▶ [ACTIVITY]
An exact copy of every record below is needed, with all pictures removed.

+++ RECORDS PROVIDED

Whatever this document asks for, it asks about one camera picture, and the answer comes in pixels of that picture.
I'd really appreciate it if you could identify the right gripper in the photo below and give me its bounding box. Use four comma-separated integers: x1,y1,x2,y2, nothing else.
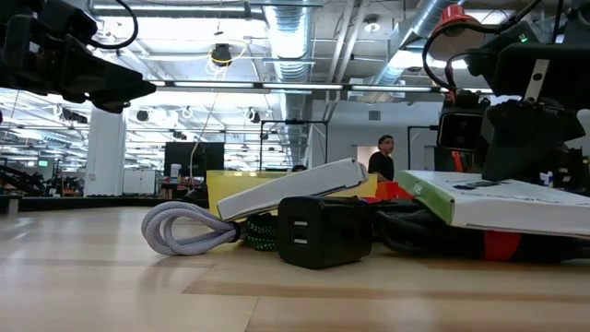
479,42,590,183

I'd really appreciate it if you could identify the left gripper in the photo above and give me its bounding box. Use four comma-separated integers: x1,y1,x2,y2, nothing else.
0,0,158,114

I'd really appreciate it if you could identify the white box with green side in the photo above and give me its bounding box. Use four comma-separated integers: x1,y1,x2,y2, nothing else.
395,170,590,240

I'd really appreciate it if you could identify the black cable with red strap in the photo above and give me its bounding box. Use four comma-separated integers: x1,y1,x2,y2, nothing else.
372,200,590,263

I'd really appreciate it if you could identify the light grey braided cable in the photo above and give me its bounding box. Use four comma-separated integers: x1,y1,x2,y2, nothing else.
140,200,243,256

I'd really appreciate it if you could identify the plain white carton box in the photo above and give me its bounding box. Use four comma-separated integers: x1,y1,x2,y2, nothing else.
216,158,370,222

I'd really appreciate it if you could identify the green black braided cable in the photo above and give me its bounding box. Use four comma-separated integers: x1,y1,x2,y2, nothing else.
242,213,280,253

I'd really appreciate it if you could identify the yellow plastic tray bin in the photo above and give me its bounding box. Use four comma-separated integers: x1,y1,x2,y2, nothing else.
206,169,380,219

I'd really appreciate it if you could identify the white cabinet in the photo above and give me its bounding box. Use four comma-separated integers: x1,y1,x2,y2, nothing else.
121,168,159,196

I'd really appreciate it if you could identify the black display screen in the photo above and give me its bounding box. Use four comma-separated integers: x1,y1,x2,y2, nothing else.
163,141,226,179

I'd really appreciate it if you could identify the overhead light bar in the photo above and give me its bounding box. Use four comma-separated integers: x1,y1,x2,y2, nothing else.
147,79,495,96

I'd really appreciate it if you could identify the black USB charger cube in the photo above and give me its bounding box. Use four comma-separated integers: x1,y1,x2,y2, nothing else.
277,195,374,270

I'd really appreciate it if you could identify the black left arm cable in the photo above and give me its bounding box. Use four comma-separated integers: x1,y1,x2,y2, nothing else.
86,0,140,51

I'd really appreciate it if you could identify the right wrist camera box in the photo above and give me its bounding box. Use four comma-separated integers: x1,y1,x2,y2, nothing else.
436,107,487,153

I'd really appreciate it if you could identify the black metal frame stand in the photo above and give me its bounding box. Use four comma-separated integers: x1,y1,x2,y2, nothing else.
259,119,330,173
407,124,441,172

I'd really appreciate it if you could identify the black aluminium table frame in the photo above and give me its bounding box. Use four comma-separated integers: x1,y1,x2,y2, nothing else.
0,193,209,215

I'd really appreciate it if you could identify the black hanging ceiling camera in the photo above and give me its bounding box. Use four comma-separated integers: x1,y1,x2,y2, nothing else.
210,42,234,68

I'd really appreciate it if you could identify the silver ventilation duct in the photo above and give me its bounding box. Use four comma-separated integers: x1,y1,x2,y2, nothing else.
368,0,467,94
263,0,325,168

++++++

▶ [ANSWER BOX]
Whatever this document asks for, it asks about one camera picture, and the answer comes in pixels of that picture.
I'd really appreciate it if you could identify the right gripper in the photo below and give me its bounding box. Use four comma-separated integers: x1,y1,x2,y2, nothing else.
479,42,590,183

I'd really appreciate it if you could identify the left gripper in the photo above and give me its bounding box. Use four comma-separated integers: x1,y1,x2,y2, nothing else.
0,0,158,114

I'd really appreciate it if you could identify the white box with green side in the photo above and give me its bounding box. Use four comma-separated integers: x1,y1,x2,y2, nothing else.
395,170,590,240

I'd really appreciate it if you could identify the black cable with red strap in the photo above and give me its bounding box. Use four comma-separated integers: x1,y1,x2,y2, nothing else.
372,200,590,263

I'd really appreciate it if you could identify the light grey braided cable in the photo above and give me its bounding box. Use four comma-separated integers: x1,y1,x2,y2, nothing else.
140,200,243,256

I'd really appreciate it if you could identify the plain white carton box in the photo above and give me its bounding box. Use four comma-separated integers: x1,y1,x2,y2, nothing else.
216,158,370,222

I'd really appreciate it if you could identify the green black braided cable in the photo above and give me its bounding box. Use four comma-separated integers: x1,y1,x2,y2, nothing else.
242,213,280,253

I'd really appreciate it if you could identify the yellow plastic tray bin in the photo above and give me its bounding box. Use four comma-separated integers: x1,y1,x2,y2, nothing else.
206,169,380,219

I'd really appreciate it if you could identify the white cabinet in the photo above and give me its bounding box. Use four comma-separated integers: x1,y1,x2,y2, nothing else.
121,168,159,196

I'd really appreciate it if you could identify the black display screen in the photo above and give me its bounding box. Use four comma-separated integers: x1,y1,x2,y2, nothing else.
163,141,226,179

I'd really appreciate it if you could identify the overhead light bar in the photo above and give me its bounding box. Use four comma-separated integers: x1,y1,x2,y2, nothing else.
147,79,495,96

I'd really appreciate it if you could identify the black USB charger cube in the photo above and give me its bounding box. Use four comma-separated integers: x1,y1,x2,y2, nothing else.
277,195,374,270

I'd really appreciate it if you could identify the black left arm cable in the photo above and give me its bounding box. Use four comma-separated integers: x1,y1,x2,y2, nothing else.
86,0,140,51

I'd really appreciate it if you could identify the right wrist camera box in the photo above and give me its bounding box. Use four comma-separated integers: x1,y1,x2,y2, nothing else.
436,107,487,153

I'd really appreciate it if you could identify the black metal frame stand in the photo above and give me its bounding box. Use four comma-separated integers: x1,y1,x2,y2, nothing else.
259,119,330,173
407,124,441,172

I'd really appreciate it if you could identify the black aluminium table frame in the photo above and give me its bounding box. Use four comma-separated integers: x1,y1,x2,y2, nothing else.
0,193,209,215

I'd really appreciate it if you could identify the black hanging ceiling camera in the photo above and give me its bounding box. Use four comma-separated integers: x1,y1,x2,y2, nothing else.
210,42,234,68

I'd really appreciate it if you could identify the silver ventilation duct in the photo above and give me its bounding box. Use four comma-separated integers: x1,y1,x2,y2, nothing else.
368,0,467,94
263,0,325,168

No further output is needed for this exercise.